#### The task:
The whole of the material needs to be repeated exactly, line for line.

#### Data block:
%%
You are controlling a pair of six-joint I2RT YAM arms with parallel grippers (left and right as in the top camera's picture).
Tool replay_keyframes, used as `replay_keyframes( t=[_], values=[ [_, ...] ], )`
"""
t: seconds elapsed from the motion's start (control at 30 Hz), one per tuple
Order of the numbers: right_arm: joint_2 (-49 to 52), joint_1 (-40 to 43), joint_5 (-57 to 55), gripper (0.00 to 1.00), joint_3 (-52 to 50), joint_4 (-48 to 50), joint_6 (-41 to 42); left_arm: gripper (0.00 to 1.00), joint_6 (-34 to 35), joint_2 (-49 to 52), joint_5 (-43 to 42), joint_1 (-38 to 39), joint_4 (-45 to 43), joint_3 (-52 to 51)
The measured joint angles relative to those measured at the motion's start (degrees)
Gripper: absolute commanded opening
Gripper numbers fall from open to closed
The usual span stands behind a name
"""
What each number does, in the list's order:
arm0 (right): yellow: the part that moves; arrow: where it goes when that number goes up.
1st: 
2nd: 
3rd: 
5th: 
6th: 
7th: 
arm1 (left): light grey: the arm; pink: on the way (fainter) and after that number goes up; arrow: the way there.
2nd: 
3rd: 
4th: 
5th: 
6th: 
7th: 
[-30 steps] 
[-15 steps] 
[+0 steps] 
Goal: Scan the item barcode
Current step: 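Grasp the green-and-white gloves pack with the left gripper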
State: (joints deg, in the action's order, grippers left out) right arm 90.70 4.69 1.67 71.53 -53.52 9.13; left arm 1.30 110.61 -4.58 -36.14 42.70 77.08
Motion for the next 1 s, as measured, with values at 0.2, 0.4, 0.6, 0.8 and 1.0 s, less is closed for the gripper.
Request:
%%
#### Exercise result:
You are controlling a pair of six-joint I2RT YAM arms with parallel grippers (left and right as in the top camera's picture).
Tool replay_keyframes, used as `replay_keyframes( t=[_], values=[ [_, ...] ], )`
"""
t: seconds elapsed from the motion's start (control at 30 Hz), one per tuple
Order of the numbers: right_arm: joint_2 (-49 to 52), joint_1 (-40 to 43), joint_5 (-57 to 55), gripper (0.00 to 1.00), joint_3 (-52 to 50), joint_4 (-48 to 50), joint_6 (-41 to 42); left_arm: gripper (0.00 to 1.00), joint_6 (-34 to 35), joint_2 (-49 to 52), joint_5 (-43 to 42), joint_1 (-38 to 39), joint_4 (-45 to 43), joint_3 (-52 to 51)
The measured joint angles relative to those measured at the motion's start (degrees)
Gripper: absolute commanded opening
Gripper numbers fall from open to closed
The usual span stands behind a name
"""
What each number does, in the list's order:
arm0 (right): yellow: the part that moves; arrow: where it goes when that number goes up.
1st: 
2nd: 
3rd: 
5th: 
6th: 
7th: 
arm1 (left): light grey: the arm; pink: on the way (fainter) and after that number goes up; arrow: the way there.
2nd: 
3rd: 
4th: 
5th: 
6th: 
7th: 
[-30 steps] 
[-15 steps] 
[+0 steps] 
Goal: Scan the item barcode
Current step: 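Grasp the green-and-white gloves pack with the left gripper
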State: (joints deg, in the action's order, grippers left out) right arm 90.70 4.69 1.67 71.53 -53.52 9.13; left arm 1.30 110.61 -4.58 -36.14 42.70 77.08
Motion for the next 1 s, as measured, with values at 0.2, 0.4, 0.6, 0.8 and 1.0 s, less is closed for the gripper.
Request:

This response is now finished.